_Instructions to follow_
Count how many lines below include the string "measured", and give that number without anything else.

-- Opening Marker --

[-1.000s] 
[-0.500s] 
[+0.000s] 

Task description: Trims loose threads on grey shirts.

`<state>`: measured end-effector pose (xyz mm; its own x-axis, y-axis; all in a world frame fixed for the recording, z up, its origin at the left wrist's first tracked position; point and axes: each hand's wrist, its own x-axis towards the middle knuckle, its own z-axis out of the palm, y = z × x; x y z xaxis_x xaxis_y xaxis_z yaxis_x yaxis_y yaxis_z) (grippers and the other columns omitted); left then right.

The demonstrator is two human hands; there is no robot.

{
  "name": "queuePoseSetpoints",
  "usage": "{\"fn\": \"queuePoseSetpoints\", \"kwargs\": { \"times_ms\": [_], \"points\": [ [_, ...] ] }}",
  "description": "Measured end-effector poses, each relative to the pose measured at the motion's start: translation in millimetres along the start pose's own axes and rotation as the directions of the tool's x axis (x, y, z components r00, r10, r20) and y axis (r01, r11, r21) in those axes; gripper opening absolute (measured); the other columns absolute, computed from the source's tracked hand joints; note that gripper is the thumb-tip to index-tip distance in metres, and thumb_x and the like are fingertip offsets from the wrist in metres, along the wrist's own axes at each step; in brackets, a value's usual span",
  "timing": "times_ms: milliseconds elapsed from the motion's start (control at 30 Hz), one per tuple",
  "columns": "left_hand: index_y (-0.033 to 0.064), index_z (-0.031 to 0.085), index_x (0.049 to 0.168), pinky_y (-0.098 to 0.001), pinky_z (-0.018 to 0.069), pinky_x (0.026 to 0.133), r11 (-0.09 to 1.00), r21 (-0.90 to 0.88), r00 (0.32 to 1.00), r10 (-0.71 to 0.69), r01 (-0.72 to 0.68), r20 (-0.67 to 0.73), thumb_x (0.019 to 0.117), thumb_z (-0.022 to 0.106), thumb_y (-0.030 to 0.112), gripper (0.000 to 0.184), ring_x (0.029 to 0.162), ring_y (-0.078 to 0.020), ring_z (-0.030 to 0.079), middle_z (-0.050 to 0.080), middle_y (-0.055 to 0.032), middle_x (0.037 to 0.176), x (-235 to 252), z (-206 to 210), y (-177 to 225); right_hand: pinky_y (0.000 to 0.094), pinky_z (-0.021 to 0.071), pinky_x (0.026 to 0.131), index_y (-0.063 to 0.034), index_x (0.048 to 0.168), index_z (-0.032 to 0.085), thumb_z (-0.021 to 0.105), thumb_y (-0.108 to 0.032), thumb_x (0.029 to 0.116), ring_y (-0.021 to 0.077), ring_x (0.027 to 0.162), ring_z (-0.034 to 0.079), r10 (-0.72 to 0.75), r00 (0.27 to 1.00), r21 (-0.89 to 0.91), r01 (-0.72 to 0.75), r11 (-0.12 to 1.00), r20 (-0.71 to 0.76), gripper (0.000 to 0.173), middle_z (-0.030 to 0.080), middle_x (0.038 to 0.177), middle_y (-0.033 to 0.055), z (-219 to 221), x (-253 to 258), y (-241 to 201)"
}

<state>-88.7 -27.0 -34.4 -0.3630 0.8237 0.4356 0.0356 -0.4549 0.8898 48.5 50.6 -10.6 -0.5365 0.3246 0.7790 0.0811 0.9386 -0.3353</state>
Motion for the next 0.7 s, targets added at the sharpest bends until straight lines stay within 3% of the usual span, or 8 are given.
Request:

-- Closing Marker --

_Solution to this exercise_
2